Nessa nova rodada de negociações, os bancos se comprometeram ainda a corrigir o vale-alimentação em 15%; o vale-refeição e o auxílio creche/babá em 10% e a implantar a licença-paternidade de 20 dias.

Em relação à Participação nos Lucros e Resultados (PLR), o acordo prevê parcela adicional de 2,2% do lucro líquido dividido linearmente para todos, limitado a R$ 4.367,07, sendo que a primeira parcela será paga até dez dias após assinatura do Contrato de Convenção Coletiva.

Lei garante 72h para clientes evitarem juros e multa

De acordo com o Procon-JP, uma lei municipal de 2015 concede três dias úteis após o fim da greve para que os pessoenses possam efetuar o pagamento de contas vencidas no período de duração da greve sem que sejam cobrados juros por atraso.

“Imediatamente após o fim da greve, vamos notificar as superintendências dos bancos para que cumpram o que manda a Lei Municipal 13013/2015, sob pena de sofrerem as sanções previstas no CDC, que prevê, inclusive, multas que vão de R$ 500,00 a um milhão de reais”, afirmou o secretário do Procon-JP, Marcos Santos.

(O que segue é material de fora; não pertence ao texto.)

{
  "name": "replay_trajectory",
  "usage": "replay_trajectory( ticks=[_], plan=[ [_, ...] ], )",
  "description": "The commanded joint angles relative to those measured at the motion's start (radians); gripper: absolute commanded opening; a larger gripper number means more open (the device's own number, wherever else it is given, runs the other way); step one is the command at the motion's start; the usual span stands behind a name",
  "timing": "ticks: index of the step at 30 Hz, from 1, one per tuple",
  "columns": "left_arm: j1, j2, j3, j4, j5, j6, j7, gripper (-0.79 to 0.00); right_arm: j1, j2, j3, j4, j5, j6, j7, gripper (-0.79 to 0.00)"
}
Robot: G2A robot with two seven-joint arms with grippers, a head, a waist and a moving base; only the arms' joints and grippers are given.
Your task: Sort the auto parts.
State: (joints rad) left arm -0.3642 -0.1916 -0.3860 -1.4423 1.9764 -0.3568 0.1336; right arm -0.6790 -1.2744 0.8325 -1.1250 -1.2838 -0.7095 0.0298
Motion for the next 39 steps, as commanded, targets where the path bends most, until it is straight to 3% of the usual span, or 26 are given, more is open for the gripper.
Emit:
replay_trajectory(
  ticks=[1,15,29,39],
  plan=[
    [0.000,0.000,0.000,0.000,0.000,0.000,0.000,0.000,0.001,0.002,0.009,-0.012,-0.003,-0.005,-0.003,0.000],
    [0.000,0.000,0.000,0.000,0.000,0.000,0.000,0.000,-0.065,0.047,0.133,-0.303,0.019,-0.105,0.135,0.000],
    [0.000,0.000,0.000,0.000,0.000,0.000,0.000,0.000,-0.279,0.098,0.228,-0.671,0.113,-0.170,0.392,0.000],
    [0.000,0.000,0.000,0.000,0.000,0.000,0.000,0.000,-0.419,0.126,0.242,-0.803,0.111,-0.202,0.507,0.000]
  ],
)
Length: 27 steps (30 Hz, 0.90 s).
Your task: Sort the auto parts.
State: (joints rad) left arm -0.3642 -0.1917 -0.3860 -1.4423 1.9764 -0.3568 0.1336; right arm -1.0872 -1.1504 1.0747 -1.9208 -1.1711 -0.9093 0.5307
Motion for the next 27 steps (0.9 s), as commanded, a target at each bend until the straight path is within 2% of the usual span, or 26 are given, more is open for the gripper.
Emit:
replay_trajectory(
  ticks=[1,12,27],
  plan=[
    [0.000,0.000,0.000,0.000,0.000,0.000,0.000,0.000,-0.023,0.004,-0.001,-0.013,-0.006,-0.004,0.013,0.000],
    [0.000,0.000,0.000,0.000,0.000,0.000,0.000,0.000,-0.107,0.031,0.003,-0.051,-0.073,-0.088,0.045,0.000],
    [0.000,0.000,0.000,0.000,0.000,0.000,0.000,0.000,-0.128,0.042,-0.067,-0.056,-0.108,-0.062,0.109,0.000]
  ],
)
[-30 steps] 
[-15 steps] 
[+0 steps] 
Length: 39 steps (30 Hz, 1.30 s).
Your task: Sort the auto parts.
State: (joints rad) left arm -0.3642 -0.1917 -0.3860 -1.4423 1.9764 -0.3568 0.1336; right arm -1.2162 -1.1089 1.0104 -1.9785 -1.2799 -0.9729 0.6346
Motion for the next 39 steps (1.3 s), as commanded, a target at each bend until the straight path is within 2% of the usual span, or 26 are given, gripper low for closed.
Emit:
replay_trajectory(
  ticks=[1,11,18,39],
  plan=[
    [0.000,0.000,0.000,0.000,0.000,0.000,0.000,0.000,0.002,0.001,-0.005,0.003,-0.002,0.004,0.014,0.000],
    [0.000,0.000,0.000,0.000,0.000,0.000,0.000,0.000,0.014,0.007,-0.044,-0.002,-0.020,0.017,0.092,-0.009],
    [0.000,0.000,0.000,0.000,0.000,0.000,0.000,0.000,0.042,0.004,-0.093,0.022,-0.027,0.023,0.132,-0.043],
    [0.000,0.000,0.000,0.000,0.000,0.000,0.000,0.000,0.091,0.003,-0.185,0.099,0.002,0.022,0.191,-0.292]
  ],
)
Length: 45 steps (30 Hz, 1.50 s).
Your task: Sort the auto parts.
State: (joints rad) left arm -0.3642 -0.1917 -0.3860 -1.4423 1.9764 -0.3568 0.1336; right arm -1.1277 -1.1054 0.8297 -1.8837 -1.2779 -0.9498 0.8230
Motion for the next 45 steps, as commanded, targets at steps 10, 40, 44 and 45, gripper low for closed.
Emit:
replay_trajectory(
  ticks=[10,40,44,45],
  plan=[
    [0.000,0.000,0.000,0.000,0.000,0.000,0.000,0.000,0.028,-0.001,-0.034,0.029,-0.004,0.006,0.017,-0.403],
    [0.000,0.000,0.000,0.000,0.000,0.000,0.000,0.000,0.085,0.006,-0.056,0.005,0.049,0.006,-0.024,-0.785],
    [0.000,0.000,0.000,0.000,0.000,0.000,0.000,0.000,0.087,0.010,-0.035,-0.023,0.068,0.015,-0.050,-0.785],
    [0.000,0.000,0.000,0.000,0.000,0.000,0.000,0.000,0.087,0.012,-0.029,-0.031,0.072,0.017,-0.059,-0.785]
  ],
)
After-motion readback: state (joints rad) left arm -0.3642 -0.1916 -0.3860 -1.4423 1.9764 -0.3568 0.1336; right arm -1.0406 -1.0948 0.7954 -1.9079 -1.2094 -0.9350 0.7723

Já o Procon Paraíba conseguiu concessão da tutela de urgência da 6ª Vara da Fazenda Pública de João Pessoa e também garantiu, para todos os clientes do estado, o prazo de 72h após o fim da greve para o pagamento de contas sem que sejam cobradas multas, juros e encargos financeiros dos clientes.

Ainda na decisão ficou determinado que as instituições bancárias também não poderão promover a negativação dos correntistas junto aos órgãos de proteção ao crédito, decorrentes de pagamentos não efetuados pelos consumidores durante o período da greve deflagrada.

“O consumidor jamais poderia ser prejudicado, mesmo tendo esgotado todas as possibilidades para efetivar pagamento de suas transações bancárias. Logo, devem ficar atentos ao receberem suas faturas e documentos para identificar se ocorreu ou não a inserção de juros”, disse a superintendente do Procon-PB, Késsia Liliana.